Unternehmer, die bereits Erfahrung im Aufbau und Verkauf eines Unternehmens gesammelt haben, gehen ihre neuen Unternehmungen oft mit einer klaren Strategie für jede Rolle an. Anstatt ihre eigene Beteiligung als permanent anzusehen, identifizieren sie proaktiv, wer letztendlich die Verantwortung übernehmen kann.
Im Gegensatz zu Gründern, die beim ersten Mal in der Anfangsphase oft alles selbst erledigen, planen erfahrenere Unternehmer die Delegation bereits bei der Rollenentstehung. Sie identifizieren potenzielle Schlüsselpersonen und beginnen mit dem Aufbau notwendiger Strukturen und Schulungsprogramme, bevor der Bedarf kritisch wird.
Für Gründer, die bereits ein Unternehmen verkauft haben, ändert sich ihr Verständnis vom Unternehmenswert.

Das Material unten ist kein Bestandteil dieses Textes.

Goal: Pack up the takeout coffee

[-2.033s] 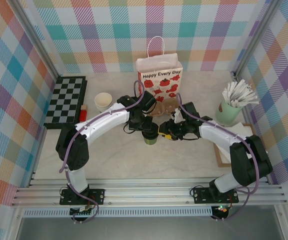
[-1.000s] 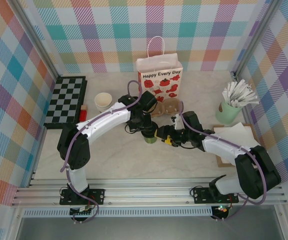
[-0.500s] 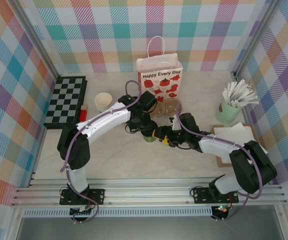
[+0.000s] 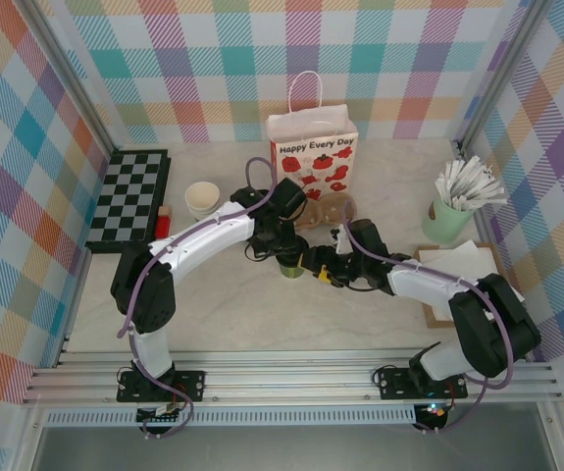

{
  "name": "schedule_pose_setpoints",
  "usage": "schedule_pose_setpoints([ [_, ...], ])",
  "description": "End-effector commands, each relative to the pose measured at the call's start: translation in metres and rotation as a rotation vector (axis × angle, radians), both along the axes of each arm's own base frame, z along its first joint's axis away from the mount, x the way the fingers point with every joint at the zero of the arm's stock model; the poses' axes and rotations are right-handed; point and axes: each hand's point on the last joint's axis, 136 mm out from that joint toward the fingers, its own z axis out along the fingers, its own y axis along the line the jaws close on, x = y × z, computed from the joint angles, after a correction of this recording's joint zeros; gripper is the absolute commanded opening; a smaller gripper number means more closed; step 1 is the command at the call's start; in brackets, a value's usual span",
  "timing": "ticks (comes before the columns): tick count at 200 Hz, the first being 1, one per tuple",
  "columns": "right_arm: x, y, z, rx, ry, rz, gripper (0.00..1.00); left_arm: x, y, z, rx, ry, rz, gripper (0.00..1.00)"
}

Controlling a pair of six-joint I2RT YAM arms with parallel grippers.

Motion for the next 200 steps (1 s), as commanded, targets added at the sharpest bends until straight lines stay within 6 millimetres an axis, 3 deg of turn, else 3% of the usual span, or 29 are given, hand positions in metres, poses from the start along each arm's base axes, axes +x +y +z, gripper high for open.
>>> schedule_pose_setpoints([
  [1, -0.047, -0.055, -0.083, -0.342, 0.314, -0.051, 0.70, -0.028, 0.038, -0.055, 0.221, 0.166, -0.071, 0.00],
  [39, -0.079, -0.069, -0.112, -0.410, 0.485, -0.013, 0.70, -0.037, 0.048, -0.073, 0.253, 0.241, -0.160, 0.00],
  [68, -0.079, -0.065, -0.112, -0.392, 0.479, 0.006, 0.71, -0.051, 0.057, -0.095, 0.280, 0.289, -0.179, 0.00],
  [85, -0.055, -0.043, -0.080, -0.245, 0.387, 0.000, 0.72, -0.044, 0.055, -0.086, 0.271, 0.255, -0.219, 0.00],
  [103, -0.012, -0.017, -0.009, -0.016, 0.226, 0.011, 0.75, -0.023, 0.049, -0.057, 0.259, 0.160, -0.292, 0.00],
  [119, 0.013, -0.013, 0.045, 0.056, 0.090, 0.054, 0.78, -0.005, 0.045, -0.027, 0.276, 0.076, -0.385, 0.00],
  [132, 0.022, -0.017, 0.070, 0.067, 0.016, 0.076, 0.80, 0.005, 0.039, -0.007, 0.276, 0.023, -0.468, 0.00],
  [152, 0.031, -0.027, 0.077, 0.083, 0.012, 0.092, 0.80, 0.008, 0.027, 0.008, 0.235, -0.021, -0.581, 0.00],
  [200, 0.043, -0.034, 0.069, 0.095, 0.049, 0.122, 0.71, 0.001, 0.001, 0.007, 0.138, -0.037, -0.814, 0.00],
])
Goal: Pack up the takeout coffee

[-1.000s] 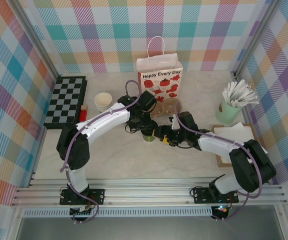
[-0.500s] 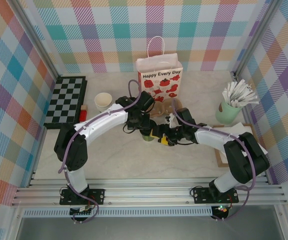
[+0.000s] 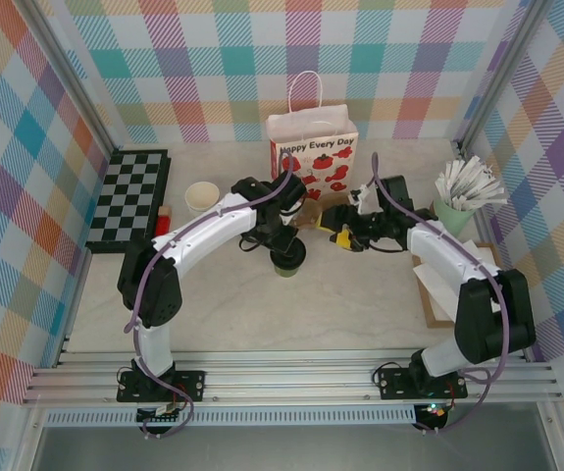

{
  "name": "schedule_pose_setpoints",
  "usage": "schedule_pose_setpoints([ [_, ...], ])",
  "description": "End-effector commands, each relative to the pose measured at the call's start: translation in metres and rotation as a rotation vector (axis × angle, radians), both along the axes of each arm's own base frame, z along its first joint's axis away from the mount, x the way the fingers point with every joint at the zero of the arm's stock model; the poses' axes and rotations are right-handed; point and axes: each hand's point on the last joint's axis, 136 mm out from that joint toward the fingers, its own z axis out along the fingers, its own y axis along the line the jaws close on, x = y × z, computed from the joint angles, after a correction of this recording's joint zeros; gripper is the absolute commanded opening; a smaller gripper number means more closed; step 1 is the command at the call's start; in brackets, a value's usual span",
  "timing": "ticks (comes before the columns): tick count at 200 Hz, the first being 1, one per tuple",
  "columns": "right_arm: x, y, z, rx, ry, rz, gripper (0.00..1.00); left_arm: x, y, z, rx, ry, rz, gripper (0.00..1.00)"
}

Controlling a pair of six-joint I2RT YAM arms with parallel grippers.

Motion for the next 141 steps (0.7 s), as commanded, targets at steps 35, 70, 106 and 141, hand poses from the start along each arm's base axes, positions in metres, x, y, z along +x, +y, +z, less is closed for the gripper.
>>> schedule_pose_setpoints([
  [35, -0.023, 0.016, -0.015, 0.099, 0.105, 0.196, 0.64, -0.018, -0.016, -0.006, -0.037, 0.105, -0.291, 0.00],
  [70, -0.021, 0.021, -0.025, 0.102, 0.126, 0.204, 0.56, -0.016, -0.019, -0.013, -0.040, 0.118, -0.293, 0.00],
  [106, -0.023, 0.025, -0.047, 0.090, 0.193, 0.192, 0.47, -0.015, -0.021, -0.013, -0.049, 0.116, -0.275, 0.00],
  [141, -0.030, 0.029, -0.059, 0.091, 0.218, 0.200, 0.42, -0.015, -0.020, -0.017, -0.050, 0.118, -0.257, 0.00],
])
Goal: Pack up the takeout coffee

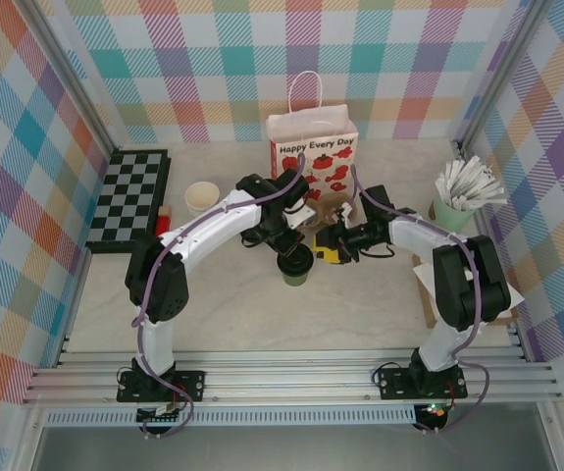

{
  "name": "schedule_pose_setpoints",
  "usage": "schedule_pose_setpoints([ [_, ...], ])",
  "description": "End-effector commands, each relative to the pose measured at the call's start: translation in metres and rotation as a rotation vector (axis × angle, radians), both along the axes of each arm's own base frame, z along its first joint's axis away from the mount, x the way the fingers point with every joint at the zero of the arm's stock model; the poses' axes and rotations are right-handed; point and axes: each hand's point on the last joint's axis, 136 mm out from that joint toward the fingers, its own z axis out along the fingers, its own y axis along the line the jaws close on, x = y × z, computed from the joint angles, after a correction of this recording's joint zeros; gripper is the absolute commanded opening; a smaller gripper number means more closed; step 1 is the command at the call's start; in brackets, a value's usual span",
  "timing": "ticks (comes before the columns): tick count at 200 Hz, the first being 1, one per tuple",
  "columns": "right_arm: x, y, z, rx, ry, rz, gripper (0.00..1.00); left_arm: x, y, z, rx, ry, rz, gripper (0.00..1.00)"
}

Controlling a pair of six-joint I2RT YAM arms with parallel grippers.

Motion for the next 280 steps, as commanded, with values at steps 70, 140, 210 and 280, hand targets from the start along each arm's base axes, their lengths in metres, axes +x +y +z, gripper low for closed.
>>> schedule_pose_setpoints([
  [70, -0.030, -0.020, -0.073, -0.221, 0.139, -0.047, 0.24, -0.016, 0.008, -0.033, 0.025, 0.104, 0.042, 0.00],
  [140, -0.054, -0.031, -0.094, -0.246, 0.178, -0.086, 0.30, -0.052, 0.030, -0.091, 0.035, 0.211, 0.145, 0.00],
  [210, 0.021, 0.009, 0.007, -0.055, -0.028, -0.045, 0.48, -0.001, -0.002, -0.002, -0.077, -0.030, -0.013, 0.00],
  [280, 0.022, 0.026, -0.013, -0.041, 0.037, 0.034, 0.58, -0.002, -0.008, -0.004, -0.077, 0.003, -0.042, 0.00],
])
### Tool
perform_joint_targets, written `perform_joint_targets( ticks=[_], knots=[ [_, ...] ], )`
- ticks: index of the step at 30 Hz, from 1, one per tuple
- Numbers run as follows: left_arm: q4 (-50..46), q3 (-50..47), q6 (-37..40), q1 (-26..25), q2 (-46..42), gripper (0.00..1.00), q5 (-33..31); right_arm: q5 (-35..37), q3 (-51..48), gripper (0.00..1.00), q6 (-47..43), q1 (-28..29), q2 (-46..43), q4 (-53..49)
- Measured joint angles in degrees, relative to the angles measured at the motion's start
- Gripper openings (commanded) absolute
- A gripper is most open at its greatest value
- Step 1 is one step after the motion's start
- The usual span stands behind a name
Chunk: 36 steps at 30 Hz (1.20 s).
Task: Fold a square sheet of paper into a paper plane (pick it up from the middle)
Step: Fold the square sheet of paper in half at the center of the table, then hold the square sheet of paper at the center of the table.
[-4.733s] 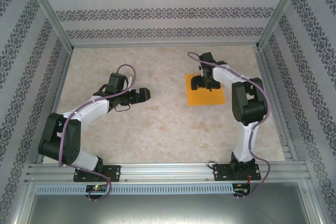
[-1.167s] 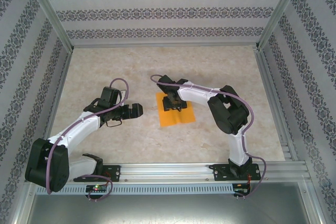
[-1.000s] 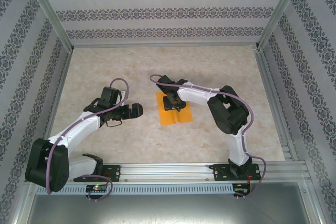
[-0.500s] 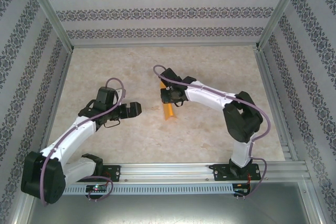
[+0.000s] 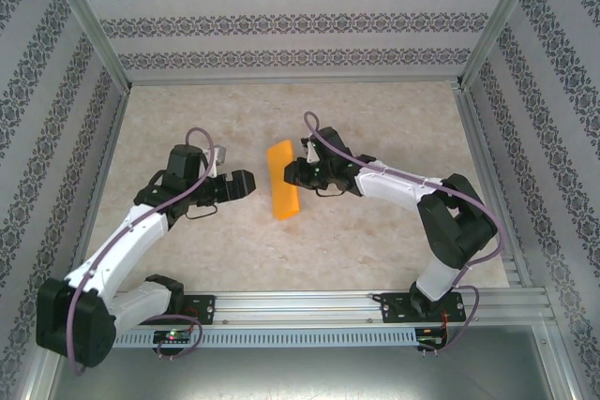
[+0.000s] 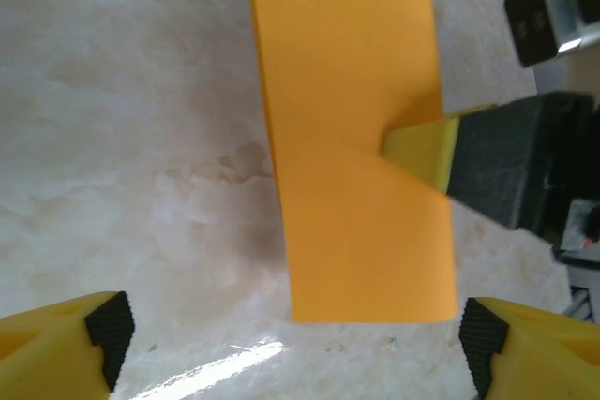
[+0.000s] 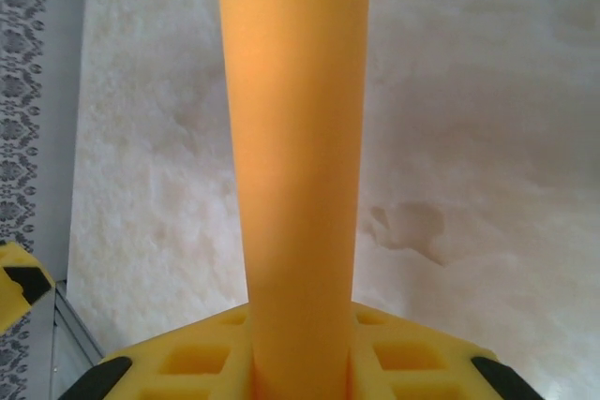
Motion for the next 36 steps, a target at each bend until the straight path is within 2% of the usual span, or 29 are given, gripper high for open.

Sie haben gelernt, dass ein Unternehmen wertvoller wird, wenn es weniger von der direkten Beteiligung des Gründers abhängig ist. Diese Erkenntnis treibt die frühe Delegation und die Etablierung klarer Verantwortungsbereiche voran.
Diese strategische Planung fördert nicht nur die Skalierbarkeit des Unternehmens, sondern gibt dem Gründer auch Zeit für strategischere Aufgaben. Durch den Aufbau einer Organisation, die unabhängig agieren kann, stellen Gründer die Geschäftskontinuität und das Wachstumspotenzial sicher, unabhängig von ihrer eigenen Anwesenheit bei jeder einzelnen Aufgabe.